Hospitals, Health IT

North Carolina FQHC automates Medicare prevention, care management

"We're looking for efficiency," said Goshen Medical Center CMO Dr. Thomas Maynor.

843017.TIF

As part of the shift to value-based care, Centers for Medicare and Medicaid Services since 2015 has paid Medicare providers for monthly chronic care management services delivered outside the clinic and for annual wellness visits. Not every healthcare system, though, has been able to take advantage of the opportunity just yet.

“I’ve been in the business of healthcare for years and have wanted to do this,” said Dr. Thomas Maynor, CMO of Goshen Medical Center, a federally qualified health center in tiny, rural Faison, North Carolina. However, the organization lacked both financial and human resources to coordinate care.

Recently, Goshen contracted with Smartlink Mobile Systems, a Cary, North Carolina-based vendor of mobile communications software to manage chronic care. Maynor is counting on the technology to help Goshen make the most of its limited resources; the health system plans to have the software in place at all 28 sites across the eastern part of the state by the end of 2016.

“We’re looking for efficiency,” Maynor said.

The software helps risk-stratify patients health professionals can prioritize where they need to intervene. “I can’t really do anything [in terms of prevention] with a person who has renal failure,” Maynor said. But clinicians can have a “higher impact” on someone with heart failure or depression by acting in time to avoid hospitalization.

Electronic health records have made it easy to track whether patients have had preventive services. “With paper charts, you had to rely on people’s memories,” he said. The Smartlink software organizes and facilitates better communication based on what the medical center finds in patient EHRs.

“Part of using this software allows us to use the telephone to provide services to our Medicare patients,” Maynor said. “We can leverage our staff and we can reach out to more patients.”

Of particular importance to the health center, Smartlink lets multiple users view data on the same patient simultaneously. “This is real life,” Maynor said.

CMS pays for 20 minutes of non-face-to-face care management services every month for each Medicare beneficiary with multiple chronic ailments. “We’re looking at maybe 70 percent of our Medicare population who meet the qualifications for CCM,” Maynor said.

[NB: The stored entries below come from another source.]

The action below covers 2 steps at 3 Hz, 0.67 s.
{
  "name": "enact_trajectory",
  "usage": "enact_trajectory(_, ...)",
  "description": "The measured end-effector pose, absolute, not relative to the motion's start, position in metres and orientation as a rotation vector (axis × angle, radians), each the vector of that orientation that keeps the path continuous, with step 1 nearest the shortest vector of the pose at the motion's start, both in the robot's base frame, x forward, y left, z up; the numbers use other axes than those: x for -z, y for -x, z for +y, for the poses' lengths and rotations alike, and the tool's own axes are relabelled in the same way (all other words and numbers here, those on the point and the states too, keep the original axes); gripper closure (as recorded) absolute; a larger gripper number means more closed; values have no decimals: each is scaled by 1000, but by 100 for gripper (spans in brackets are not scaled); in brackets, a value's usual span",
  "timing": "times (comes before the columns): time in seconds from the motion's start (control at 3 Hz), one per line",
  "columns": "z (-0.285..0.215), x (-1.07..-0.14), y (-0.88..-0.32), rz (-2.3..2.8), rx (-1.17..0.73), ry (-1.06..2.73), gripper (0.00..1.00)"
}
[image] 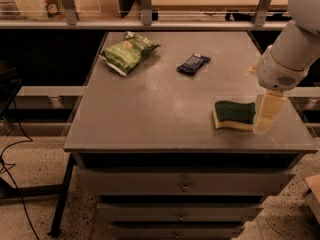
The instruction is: Move sponge near rxbar blueberry
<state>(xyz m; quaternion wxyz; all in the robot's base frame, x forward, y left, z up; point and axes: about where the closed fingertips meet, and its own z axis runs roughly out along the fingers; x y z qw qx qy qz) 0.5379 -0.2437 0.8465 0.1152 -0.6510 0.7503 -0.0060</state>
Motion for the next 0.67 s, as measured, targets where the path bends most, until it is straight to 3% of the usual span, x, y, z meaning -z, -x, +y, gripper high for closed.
enact_trajectory(0.67, -244, -824, -538, 2219, -53, 1914, 41)
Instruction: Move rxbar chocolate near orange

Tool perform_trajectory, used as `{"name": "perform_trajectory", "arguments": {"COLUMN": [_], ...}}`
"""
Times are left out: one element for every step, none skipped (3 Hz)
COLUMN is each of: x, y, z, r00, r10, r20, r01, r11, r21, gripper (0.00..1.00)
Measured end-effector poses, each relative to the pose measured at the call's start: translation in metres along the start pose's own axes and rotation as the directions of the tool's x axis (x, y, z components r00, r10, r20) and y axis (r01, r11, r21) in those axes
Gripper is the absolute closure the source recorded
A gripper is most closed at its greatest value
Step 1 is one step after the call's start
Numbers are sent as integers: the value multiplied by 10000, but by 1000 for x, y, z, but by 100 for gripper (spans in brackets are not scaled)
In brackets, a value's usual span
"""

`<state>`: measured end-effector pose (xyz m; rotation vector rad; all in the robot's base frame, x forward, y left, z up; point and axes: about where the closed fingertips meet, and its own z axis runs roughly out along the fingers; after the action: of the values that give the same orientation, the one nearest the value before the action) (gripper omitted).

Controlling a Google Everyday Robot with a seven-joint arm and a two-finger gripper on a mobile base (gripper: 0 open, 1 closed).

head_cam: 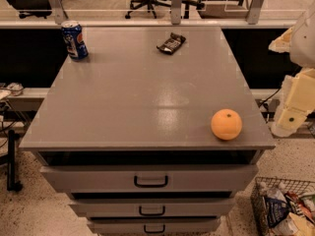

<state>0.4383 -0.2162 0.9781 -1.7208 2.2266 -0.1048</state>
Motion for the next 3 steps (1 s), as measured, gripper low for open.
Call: {"name": "perform_trajectory", "arguments": {"x": [0, -4, -21], "y": [0, -15, -57], "z": [0, 8, 29], "r00": [10000, 9995, 9938], "r10": [0, 88, 255], "r20": [0, 294, 1084], "r01": [0, -92, -301], "r11": [10000, 9999, 9987], "r21": [0, 136, 416], "gripper": [0, 0, 0]}}
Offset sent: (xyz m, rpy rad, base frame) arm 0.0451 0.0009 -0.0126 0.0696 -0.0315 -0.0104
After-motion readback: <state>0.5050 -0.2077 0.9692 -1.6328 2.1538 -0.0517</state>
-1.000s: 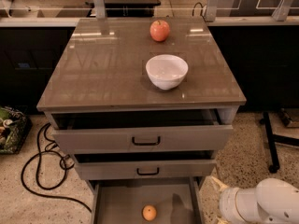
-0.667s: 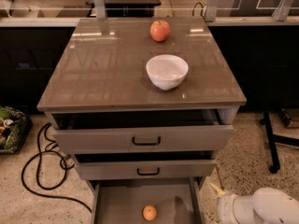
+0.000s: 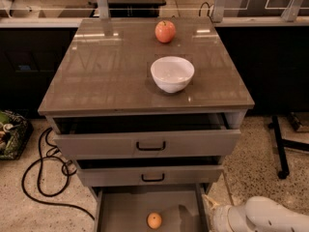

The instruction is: Pick orange from bottom drawer and place on counter

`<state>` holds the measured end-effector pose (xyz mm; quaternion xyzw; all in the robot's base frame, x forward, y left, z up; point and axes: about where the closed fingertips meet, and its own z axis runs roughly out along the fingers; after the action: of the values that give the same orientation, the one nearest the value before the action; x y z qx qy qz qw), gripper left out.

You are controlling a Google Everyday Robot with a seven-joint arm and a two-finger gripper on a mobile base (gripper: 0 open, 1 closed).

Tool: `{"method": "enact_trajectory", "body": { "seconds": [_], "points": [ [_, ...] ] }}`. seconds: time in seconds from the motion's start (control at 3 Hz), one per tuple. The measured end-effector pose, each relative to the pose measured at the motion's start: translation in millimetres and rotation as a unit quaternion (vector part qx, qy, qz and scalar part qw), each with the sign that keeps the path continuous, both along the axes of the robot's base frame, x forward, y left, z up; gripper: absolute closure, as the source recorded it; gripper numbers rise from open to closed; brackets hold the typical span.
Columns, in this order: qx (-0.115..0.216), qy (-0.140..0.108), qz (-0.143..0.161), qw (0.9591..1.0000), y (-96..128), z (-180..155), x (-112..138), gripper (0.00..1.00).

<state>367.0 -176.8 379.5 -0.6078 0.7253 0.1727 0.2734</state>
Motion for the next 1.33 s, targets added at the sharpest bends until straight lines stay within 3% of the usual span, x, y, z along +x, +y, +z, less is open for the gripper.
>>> {"method": "enact_trajectory", "body": {
  "seconds": [0.67,1.33],
  "points": [
    [0.032,-0.015,0.029,0.9989,35.8,-47.3,45.5,0.0],
    [0.07,-0.004,0.042,0.9966,61.1,-108.2,61.2,0.0]
  ]
}}
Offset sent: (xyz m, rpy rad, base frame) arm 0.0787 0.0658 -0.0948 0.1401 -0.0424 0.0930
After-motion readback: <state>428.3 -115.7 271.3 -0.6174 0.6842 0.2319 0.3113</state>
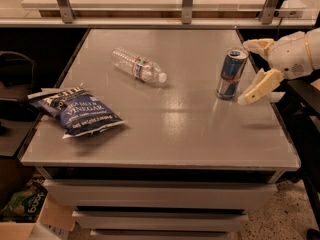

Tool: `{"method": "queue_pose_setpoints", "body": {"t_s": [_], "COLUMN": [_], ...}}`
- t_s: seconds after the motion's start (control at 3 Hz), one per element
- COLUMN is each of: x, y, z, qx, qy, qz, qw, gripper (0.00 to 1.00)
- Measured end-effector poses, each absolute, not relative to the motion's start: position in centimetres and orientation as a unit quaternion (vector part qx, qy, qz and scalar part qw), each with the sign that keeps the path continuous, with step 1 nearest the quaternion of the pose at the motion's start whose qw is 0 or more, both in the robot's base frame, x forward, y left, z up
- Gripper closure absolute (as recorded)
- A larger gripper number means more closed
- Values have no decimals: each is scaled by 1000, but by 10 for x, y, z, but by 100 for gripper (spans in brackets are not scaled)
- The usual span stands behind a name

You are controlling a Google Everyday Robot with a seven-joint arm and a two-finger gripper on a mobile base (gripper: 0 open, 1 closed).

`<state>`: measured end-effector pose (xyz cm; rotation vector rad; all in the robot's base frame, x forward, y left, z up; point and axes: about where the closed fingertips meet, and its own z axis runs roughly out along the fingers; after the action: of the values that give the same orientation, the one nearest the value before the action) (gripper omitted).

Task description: Move redbull can near blue chip bag

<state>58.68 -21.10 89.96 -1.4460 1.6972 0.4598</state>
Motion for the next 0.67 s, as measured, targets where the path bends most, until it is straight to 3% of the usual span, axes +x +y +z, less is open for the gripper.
{"method": "queue_pose_setpoints", "body": {"t_s": [0.67], "x": [591], "y": [-181], "z": [902], "qx": [-564], "qy": [662], "qz": [225], "qw": [440], "gripper": [41]}}
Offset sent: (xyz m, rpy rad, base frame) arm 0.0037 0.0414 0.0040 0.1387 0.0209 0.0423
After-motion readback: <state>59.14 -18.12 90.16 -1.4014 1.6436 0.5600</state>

That’s higher than the national average of two-thirds of Medicare patients, according to CMS. Medicare accounts for about a quarter of Goshen’s total patient census.

This CMS program not only provides extra revenue to Goshen, it frees up another precious resource: home-health nurses who have to cover a wide service area. “Now we can target those home visits,” Maynor said.

Goshen has started chronic care management with three dedicated staff members. The organization plans on adding three more as it expands the program to all of its locations in the coming months, according to Maynor.

Goshen also hopes to have about 15 Medicare patients per day come in for annual wellness visits, covering all 6,000 or so Medicare beneficiaries over the course of each year.

Goshen participates in an Accountable Care Organization through the Medicare Shared Savings Program. It’s already partnering on care coordination with one of the eight other hospitals in its service area, starting transitions of care.

The Smartlink software helps manage those transitions by transferring data between organizations.

“A lot of the referrals will be for preventive care,” Maynor said. “We’re looking to take that model to non-Medicare patients,” he added.